[PATCH 3.13 015/259] x86/xen: safely map and unmap grant frames when in atomic context

From: Kamal Mostafa
Date: Fri Aug 08 2014 - 18:33:57 EST


3.13.11.6 -stable review patch. If anyone has any objections, please let me know.

------------------

From: David Vrabel <david.vrabel@xxxxxxxxxx>

commit b7dd0e350e0bd4c0fddcc9b8958342700b00b168 upstream.

arch_gnttab_map_frames() and arch_gnttab_unmap_frames() are called in
atomic context but were calling alloc_vm_area() which might sleep.

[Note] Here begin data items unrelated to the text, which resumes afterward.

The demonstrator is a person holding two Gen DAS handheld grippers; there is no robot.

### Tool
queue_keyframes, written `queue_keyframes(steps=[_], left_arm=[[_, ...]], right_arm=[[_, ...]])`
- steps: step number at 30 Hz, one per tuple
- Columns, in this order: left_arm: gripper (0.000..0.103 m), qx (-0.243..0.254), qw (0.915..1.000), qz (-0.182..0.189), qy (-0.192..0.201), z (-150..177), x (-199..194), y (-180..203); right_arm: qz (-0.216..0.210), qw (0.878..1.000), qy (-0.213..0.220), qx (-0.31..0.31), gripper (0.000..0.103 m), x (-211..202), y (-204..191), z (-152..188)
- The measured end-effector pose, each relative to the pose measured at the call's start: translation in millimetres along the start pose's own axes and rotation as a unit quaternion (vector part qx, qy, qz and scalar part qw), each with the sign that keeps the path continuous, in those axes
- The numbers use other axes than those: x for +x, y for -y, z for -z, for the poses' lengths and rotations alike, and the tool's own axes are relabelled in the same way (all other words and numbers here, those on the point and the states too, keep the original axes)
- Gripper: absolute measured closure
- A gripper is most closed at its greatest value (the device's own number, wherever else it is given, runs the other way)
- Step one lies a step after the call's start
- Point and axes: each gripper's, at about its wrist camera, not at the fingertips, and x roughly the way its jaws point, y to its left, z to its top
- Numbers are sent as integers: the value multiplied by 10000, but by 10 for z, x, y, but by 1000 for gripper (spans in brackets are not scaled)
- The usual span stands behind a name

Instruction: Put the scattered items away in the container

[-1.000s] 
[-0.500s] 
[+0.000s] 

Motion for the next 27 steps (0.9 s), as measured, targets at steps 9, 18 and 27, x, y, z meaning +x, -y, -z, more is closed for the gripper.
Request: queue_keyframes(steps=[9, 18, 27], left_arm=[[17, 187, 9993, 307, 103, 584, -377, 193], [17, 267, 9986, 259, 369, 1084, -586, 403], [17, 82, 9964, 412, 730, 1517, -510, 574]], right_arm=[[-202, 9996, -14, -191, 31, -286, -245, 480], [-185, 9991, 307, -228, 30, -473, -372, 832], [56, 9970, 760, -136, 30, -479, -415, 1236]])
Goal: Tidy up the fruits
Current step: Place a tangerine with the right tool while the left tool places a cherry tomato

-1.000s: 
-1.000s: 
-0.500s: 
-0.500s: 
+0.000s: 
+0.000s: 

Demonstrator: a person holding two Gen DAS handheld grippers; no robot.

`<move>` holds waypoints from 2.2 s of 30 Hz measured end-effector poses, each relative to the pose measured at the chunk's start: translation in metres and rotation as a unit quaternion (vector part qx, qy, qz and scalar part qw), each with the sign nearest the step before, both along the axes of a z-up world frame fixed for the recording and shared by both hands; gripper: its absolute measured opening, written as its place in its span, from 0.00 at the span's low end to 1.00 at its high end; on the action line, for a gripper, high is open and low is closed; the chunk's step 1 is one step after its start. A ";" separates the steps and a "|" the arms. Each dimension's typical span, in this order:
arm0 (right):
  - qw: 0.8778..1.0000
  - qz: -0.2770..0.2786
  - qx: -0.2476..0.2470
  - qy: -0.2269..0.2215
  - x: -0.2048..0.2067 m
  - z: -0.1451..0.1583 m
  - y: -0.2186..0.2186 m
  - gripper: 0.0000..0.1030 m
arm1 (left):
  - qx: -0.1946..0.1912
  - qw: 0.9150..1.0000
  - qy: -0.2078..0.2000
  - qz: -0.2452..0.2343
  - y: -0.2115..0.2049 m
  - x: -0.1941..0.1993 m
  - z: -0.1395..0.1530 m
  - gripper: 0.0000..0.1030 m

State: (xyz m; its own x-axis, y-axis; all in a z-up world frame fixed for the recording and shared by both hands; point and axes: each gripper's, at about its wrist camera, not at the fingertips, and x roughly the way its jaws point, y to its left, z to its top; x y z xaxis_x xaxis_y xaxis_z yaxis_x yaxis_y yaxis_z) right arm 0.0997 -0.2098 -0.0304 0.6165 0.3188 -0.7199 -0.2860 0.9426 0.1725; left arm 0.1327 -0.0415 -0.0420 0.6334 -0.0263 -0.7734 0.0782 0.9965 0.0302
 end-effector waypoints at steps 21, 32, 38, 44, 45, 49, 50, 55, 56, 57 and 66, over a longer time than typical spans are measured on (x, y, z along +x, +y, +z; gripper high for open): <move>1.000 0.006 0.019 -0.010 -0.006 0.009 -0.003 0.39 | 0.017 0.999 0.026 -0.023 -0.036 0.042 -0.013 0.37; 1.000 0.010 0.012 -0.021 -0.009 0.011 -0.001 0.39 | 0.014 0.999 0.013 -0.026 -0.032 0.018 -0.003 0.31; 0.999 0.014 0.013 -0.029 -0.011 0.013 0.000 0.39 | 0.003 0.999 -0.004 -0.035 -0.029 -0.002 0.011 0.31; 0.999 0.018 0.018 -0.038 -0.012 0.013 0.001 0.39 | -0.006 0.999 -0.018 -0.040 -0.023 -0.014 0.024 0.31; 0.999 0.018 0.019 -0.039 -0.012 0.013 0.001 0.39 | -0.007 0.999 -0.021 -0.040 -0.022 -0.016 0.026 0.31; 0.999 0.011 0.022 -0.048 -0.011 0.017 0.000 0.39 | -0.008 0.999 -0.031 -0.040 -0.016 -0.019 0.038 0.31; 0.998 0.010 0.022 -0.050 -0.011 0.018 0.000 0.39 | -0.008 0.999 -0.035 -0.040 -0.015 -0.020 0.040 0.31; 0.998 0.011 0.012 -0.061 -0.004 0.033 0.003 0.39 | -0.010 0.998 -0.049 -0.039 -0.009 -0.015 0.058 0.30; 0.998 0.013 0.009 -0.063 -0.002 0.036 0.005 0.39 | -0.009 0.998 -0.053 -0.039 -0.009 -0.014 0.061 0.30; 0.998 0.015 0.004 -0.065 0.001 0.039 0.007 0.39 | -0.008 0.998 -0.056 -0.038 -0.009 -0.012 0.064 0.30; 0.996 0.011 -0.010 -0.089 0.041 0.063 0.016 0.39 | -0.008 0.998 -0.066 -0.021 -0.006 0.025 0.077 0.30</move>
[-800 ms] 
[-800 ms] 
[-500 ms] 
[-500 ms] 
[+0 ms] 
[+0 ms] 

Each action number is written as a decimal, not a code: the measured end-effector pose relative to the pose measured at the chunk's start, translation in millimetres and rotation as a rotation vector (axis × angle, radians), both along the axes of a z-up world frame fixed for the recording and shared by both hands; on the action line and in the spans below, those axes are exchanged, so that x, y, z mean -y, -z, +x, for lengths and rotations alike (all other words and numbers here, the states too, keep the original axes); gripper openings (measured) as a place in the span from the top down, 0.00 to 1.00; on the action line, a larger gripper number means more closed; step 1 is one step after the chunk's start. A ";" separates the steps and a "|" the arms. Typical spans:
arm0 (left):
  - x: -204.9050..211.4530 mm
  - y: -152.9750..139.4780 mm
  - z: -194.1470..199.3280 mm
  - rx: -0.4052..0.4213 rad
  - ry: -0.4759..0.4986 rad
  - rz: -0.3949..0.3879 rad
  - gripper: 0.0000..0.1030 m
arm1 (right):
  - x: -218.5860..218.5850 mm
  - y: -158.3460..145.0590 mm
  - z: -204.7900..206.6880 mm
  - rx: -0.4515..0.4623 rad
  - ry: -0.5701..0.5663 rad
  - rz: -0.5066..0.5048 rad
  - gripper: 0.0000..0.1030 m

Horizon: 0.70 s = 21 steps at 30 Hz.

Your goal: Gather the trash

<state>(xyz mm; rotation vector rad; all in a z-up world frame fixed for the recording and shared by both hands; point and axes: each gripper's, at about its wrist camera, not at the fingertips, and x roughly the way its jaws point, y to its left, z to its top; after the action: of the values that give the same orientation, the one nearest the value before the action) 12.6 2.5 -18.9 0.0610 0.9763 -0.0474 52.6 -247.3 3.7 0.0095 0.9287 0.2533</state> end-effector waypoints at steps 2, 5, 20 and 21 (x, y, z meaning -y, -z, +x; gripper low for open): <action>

Also, if a driver attempts to allocate a grant ref from an interrupt
and the table needs expanding, then the CPU may already by in lazy MMU
mode and apply_to_page_range() will BUG when it tries to re-enable
lazy MMU mode.

These two functions are only used in PV guests.

Introduce arch_gnttab_init() to allocates the virtual address space in
advance.

Avoid the use of apply_to_page_range() by using saving and using the
array of PTE addresses from the alloc_vm_area() call (which ensures
that the required page tables are pre-allocated).

Signed-off-by: David Vrabel <david.vrabel@xxxxxxxxxx>
Signed-off-by: Konrad Rzeszutek Wilk <konrad.wilk@xxxxxxxxxx>
[ David Vrabel: Backported to 3.13.10. ]
Signed-off-by: David Vrabel <david.vrabel@xxxxxxxxxx>
Cc: Stefan Bader <stefan.bader@xxxxxxxxxxxxx>
Signed-off-by: Kamal Mostafa <kamal@xxxxxxxxxxxxx>
---
arch/arm/xen/grant-table.c | 5 ++
arch/x86/xen/grant-table.c | 148 ++++++++++++++++++++++++++++-----------------
drivers/xen/grant-table.c | 5 ++
include/xen/grant_table.h | 1 +
4 files changed, 102 insertions(+), 57 deletions(-)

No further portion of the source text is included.